# Exercise description:
Print every entry below again exactly as written, skipping the pictures.

# Stored data:
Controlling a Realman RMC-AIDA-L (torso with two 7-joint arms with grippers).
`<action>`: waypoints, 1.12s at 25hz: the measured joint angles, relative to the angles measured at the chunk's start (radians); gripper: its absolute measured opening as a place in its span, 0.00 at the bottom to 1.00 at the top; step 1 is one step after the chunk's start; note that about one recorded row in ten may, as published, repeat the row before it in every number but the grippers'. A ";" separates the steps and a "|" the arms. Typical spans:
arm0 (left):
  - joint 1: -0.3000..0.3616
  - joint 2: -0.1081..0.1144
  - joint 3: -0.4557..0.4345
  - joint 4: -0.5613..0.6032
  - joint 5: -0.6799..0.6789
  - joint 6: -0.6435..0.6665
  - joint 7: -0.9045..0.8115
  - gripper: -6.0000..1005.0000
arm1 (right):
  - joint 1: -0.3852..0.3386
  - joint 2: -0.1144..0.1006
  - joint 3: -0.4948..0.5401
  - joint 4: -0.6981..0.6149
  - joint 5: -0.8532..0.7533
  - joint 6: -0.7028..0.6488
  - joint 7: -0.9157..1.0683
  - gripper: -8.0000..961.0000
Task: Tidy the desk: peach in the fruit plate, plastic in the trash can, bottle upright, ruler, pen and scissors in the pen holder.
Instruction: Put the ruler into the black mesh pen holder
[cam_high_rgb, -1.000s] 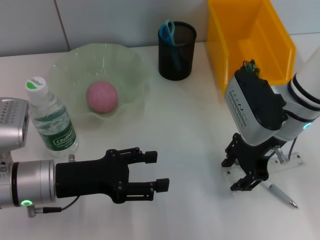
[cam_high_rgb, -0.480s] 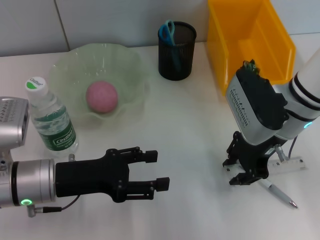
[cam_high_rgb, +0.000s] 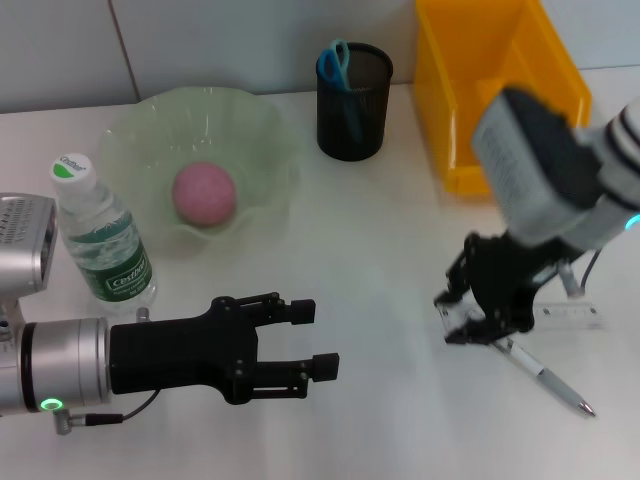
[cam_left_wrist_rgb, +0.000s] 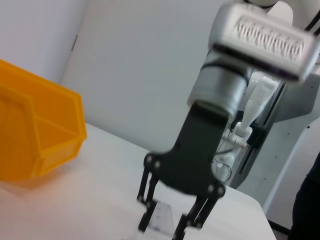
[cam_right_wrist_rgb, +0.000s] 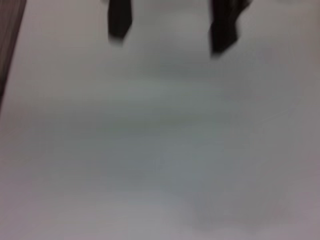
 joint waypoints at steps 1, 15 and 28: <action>0.000 0.000 0.000 0.000 0.000 0.000 0.000 0.80 | 0.000 0.000 0.000 0.000 0.000 0.000 0.000 0.40; 0.000 -0.001 0.007 -0.002 0.002 0.003 0.012 0.80 | -0.062 -0.022 0.484 -0.045 0.647 0.125 -0.014 0.41; 0.006 -0.001 0.009 -0.005 0.001 0.005 0.038 0.80 | 0.010 0.000 0.468 0.330 1.029 0.492 -0.355 0.43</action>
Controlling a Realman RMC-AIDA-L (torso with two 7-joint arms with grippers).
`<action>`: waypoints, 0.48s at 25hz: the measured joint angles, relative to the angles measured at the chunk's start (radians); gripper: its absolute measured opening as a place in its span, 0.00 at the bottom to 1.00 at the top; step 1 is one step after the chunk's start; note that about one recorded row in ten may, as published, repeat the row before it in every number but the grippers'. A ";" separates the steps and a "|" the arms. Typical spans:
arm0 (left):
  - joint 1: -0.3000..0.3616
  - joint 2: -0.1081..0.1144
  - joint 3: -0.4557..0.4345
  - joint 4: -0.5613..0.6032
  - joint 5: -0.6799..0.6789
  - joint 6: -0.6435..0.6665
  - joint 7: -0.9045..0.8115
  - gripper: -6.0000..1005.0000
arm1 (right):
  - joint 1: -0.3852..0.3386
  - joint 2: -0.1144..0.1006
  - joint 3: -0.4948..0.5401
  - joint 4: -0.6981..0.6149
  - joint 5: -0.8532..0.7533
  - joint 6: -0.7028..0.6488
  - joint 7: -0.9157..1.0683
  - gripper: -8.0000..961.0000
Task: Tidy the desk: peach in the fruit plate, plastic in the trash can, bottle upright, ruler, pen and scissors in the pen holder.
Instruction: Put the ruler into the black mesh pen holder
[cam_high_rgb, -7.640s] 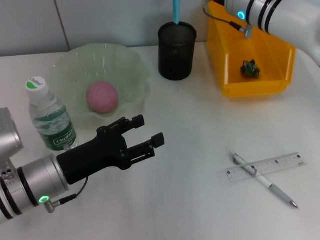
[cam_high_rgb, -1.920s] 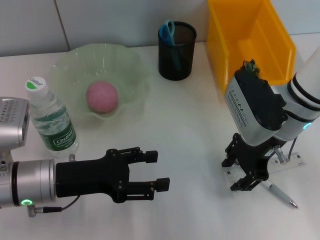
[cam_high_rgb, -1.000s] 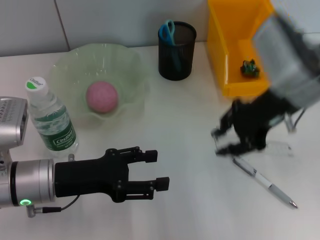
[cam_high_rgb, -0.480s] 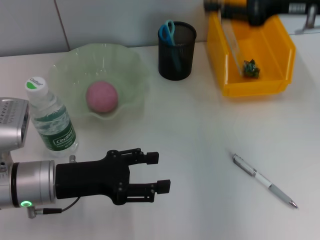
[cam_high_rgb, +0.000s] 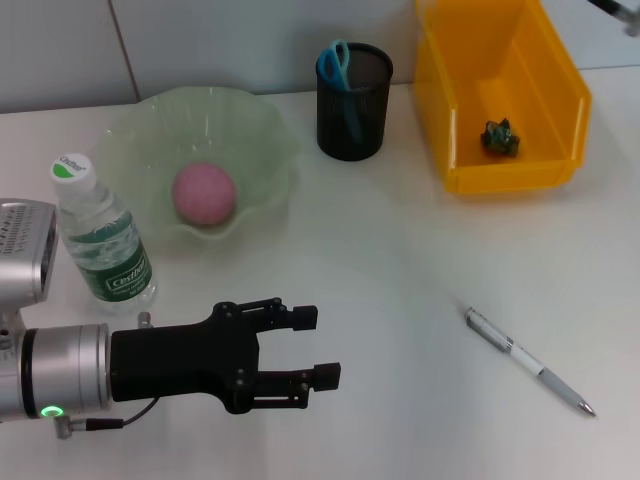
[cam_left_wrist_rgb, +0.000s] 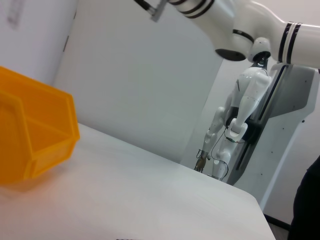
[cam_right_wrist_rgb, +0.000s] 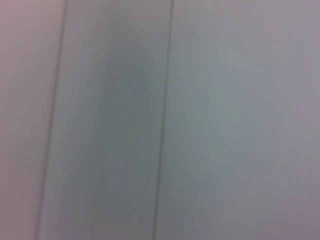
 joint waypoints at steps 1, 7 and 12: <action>0.000 0.000 0.000 0.000 0.000 0.000 0.000 0.80 | 0.000 0.000 0.000 0.000 0.000 0.000 0.000 0.43; 0.000 -0.001 0.000 0.000 -0.001 0.000 0.000 0.80 | 0.062 0.002 -0.048 0.189 0.225 0.126 -0.234 0.43; 0.003 -0.002 -0.006 0.000 -0.001 -0.004 -0.008 0.80 | 0.123 0.005 -0.082 0.330 0.366 0.221 -0.394 0.44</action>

# Result:
Controlling a Realman RMC-AIDA-L (torso with two 7-joint arms with grippers).
`<action>`: waypoints, 1.12s at 25hz: the measured joint angles, relative to the angles measured at the chunk's start (radians); gripper: its absolute measured opening as a place in its span, 0.00 at the bottom to 1.00 at the top; step 1 is one step after the chunk's start; note that about one recorded row in ten may, as published, repeat the row before it in every number but the grippers'. A ";" separates the steps and a "|" the arms. Typical spans:
arm0 (left):
  - joint 1: -0.3000..0.3616
  - joint 2: -0.1081..0.1144
  - joint 3: -0.4557..0.4345
  - joint 4: -0.5613..0.6032
  - joint 5: -0.6799..0.6789
  - joint 6: -0.6435..0.6665
  - joint 7: -0.9045..0.8115
  - gripper: -6.0000..1005.0000
arm1 (right):
  - joint 1: -0.3852..0.3386
  - joint 2: -0.1144..0.1006
  - joint 3: -0.4948..0.5401
  - joint 4: -0.6981..0.6149
  - joint 5: -0.8532..0.7533
  - joint 6: -0.7028..0.6488
  - joint 7: -0.9157..1.0683
  - gripper: -8.0000..961.0000
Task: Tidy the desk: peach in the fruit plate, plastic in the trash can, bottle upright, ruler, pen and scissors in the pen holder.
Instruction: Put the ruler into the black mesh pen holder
[cam_high_rgb, -1.000s] 
[cam_high_rgb, -0.480s] 
[cam_high_rgb, +0.000s] 
[cam_left_wrist_rgb, +0.000s] 
[cam_right_wrist_rgb, +0.000s] 
 joint waypoints at steps 1, 15 and 28: <action>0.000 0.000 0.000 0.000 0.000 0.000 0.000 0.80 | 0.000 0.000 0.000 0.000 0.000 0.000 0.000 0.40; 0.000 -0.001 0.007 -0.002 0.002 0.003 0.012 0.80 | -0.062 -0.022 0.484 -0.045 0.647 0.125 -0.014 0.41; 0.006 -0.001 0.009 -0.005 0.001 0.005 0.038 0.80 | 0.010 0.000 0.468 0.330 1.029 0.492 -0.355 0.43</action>
Controlling a Realman RMC-AIDA-L (torso with two 7-joint arms with grippers).
`<action>`: waypoints, 0.48s at 25hz: the measured joint angles, relative to the angles measured at the chunk's start (radians); gripper: its absolute measured opening as a place in its span, 0.00 at the bottom to 1.00 at the top; step 1 is one step after the chunk's start; note that about one recorded row in ten may, as published, repeat the row before it in every number but the grippers'. A ";" separates the steps and a "|" the arms. Typical spans:
arm0 (left):
  - joint 1: -0.3000..0.3616
  - joint 2: -0.1081..0.1144
  - joint 3: -0.4557..0.4345
  - joint 4: -0.5613..0.6032
  - joint 5: -0.6799..0.6789
  - joint 6: -0.6435..0.6665
  - joint 7: -0.9045..0.8115
  - gripper: -6.0000..1005.0000
arm1 (right):
  - joint 1: -0.3852..0.3386
  - joint 2: -0.1144..0.1006
  - joint 3: -0.4948..0.5401
  - joint 4: -0.6981..0.6149
  - joint 5: -0.8532..0.7533
  - joint 6: -0.7028..0.6488
  - joint 7: -0.9157..1.0683
  - gripper: -8.0000..961.0000
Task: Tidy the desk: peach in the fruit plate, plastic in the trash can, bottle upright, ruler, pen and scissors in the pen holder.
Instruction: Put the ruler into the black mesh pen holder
[cam_high_rgb, -7.640s] 
[cam_high_rgb, -1.920s] 
[cam_high_rgb, -1.000s] 
[cam_high_rgb, -0.480s] 
[cam_high_rgb, +0.000s] 
[cam_left_wrist_rgb, +0.000s] 
[cam_right_wrist_rgb, +0.000s] 
 joint waypoints at steps 1, 7 and 12: <action>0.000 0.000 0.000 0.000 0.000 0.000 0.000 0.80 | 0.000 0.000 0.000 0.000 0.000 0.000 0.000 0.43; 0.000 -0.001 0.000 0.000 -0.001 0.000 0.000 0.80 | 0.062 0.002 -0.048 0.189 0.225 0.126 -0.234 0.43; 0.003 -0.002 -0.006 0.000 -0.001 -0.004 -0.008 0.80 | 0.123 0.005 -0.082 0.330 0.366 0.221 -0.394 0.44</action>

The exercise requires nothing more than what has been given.